_ABOUT THIS EXERCISE_
Only one stretch of the data should be retyped: the lines from the line containing "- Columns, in" through the line containing "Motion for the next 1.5". Keep pictures out of it.
(DATA TO USE)
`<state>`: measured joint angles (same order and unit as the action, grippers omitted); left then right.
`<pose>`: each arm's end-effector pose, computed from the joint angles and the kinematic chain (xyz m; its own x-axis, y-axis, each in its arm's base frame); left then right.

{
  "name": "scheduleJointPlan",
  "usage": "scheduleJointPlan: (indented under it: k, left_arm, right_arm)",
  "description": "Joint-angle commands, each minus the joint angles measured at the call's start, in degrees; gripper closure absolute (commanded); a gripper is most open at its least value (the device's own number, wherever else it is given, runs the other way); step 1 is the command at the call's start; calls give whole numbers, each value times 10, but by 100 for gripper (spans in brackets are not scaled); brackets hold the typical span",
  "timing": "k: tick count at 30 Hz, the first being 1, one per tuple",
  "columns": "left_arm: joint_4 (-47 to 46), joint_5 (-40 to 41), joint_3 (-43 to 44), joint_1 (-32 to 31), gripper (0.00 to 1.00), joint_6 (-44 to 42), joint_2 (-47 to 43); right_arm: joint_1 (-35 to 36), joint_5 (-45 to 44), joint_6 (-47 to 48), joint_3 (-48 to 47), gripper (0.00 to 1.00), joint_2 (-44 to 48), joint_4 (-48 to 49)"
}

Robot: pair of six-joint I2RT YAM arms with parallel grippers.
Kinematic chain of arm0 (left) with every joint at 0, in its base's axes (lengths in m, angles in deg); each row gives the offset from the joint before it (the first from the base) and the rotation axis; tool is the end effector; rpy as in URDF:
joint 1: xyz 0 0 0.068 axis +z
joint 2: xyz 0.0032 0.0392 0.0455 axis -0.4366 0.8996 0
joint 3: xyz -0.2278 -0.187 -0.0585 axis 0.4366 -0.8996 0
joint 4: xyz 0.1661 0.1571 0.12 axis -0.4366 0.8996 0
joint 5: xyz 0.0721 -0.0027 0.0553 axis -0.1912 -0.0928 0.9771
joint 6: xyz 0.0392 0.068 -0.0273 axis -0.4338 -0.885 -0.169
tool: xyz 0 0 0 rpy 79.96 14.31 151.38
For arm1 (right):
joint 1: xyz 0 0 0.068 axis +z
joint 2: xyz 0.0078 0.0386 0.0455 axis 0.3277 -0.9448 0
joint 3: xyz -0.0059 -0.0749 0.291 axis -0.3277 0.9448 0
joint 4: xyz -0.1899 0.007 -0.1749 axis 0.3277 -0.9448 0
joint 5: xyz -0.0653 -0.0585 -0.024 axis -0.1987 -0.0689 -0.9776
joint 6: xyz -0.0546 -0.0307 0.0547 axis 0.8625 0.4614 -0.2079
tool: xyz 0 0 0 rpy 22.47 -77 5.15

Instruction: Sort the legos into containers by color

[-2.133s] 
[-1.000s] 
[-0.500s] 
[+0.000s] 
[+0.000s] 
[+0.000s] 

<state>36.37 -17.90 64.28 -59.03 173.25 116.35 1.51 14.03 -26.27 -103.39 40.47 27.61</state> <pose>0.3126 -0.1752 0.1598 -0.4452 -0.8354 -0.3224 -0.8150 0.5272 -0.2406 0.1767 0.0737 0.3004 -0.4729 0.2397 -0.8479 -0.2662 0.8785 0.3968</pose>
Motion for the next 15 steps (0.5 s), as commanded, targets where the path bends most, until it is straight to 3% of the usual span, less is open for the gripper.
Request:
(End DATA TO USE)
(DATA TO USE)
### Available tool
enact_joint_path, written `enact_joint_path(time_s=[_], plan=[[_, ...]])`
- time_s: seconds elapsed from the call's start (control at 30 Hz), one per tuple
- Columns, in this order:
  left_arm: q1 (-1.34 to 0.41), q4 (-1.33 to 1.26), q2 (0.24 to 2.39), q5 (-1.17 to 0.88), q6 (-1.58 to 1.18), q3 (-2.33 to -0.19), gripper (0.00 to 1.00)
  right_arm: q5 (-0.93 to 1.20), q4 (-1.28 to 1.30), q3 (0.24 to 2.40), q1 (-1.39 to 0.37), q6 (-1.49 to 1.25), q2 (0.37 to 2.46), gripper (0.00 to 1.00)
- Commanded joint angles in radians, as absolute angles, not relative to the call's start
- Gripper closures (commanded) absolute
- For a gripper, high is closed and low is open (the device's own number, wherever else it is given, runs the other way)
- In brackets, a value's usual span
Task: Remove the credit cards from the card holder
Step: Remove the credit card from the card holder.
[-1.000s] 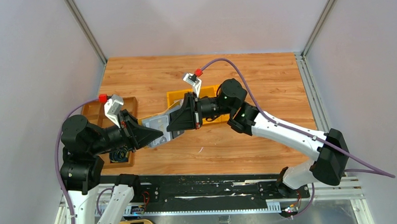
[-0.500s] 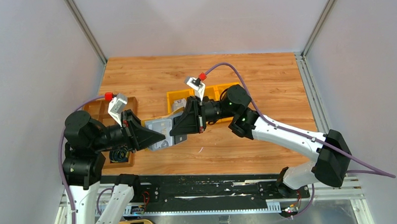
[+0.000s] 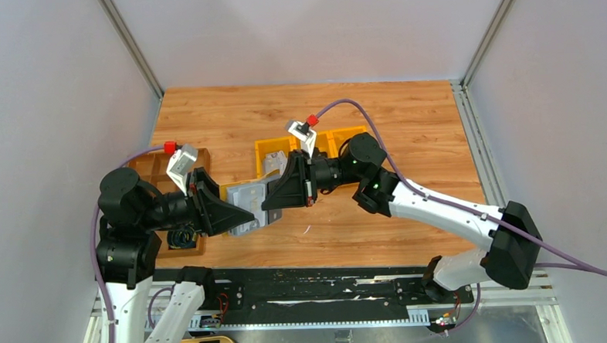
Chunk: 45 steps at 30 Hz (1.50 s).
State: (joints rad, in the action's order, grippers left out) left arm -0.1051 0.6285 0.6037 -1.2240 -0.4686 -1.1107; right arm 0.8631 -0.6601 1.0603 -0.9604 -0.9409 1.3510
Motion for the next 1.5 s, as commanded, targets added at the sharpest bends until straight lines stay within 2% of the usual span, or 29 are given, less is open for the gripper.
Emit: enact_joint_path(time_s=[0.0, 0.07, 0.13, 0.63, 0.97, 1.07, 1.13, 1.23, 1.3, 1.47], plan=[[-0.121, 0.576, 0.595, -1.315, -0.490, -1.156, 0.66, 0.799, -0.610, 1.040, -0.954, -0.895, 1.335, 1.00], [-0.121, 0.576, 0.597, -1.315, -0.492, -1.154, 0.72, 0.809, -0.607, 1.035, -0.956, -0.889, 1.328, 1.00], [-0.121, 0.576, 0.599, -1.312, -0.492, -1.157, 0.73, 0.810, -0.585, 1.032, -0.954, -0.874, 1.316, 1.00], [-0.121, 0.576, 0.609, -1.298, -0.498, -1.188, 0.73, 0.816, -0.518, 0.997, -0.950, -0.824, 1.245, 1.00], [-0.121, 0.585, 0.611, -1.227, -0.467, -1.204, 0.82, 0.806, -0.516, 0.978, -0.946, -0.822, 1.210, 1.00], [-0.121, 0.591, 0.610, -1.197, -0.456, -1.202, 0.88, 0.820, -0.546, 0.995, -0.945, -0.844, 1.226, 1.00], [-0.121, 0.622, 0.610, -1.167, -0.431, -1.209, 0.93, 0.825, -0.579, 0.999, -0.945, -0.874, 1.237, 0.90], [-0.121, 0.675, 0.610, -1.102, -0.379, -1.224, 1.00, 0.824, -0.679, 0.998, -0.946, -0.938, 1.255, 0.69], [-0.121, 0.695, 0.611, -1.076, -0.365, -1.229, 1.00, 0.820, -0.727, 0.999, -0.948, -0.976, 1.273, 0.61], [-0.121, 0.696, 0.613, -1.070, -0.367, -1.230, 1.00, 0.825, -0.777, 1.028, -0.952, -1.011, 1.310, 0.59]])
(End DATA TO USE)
_EXPECTED OUTPUT_
- Columns, in this order:
  left_arm: q1 (-1.34 to 0.41), q4 (-1.33 to 1.26), q2 (0.24 to 2.39), q5 (-1.17 to 0.88), q6 (-1.58 to 1.18), q3 (-2.33 to -0.19), gripper (0.00 to 1.00)
  right_arm: q5 (-0.93 to 1.20), q4 (-1.28 to 1.30), q3 (0.24 to 2.40), q1 (-1.39 to 0.37), q6 (-1.49 to 1.25), q2 (0.37 to 2.46), gripper (0.00 to 1.00)
- Commanded joint angles in radians, as absolute angles, not relative to the call's start
- Gripper closures (commanded) absolute
- For a gripper, high is closed and low is open (the device's own number, wherever else it is given, runs the other way)
- In brackets, a value's usual span
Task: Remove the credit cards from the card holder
Step: Remove the credit card from the card holder.
[-1.000s] 
[-0.500s] 
[+0.000s] 
Chunk: 45 steps at 30 Hz (1.50 s).
State: (joints rad, in the action's order, grippers left out) left arm -0.1051 0.6285 0.6037 -1.2240 -0.4686 -1.1107; right arm 0.8631 -0.6601 1.0603 -0.9604 -0.9409 1.3510
Motion for the next 1.5 s, as commanded, targets added at the sharpest bends until straight lines stay within 2% of the usual span, or 29 are given, less is open for the gripper.

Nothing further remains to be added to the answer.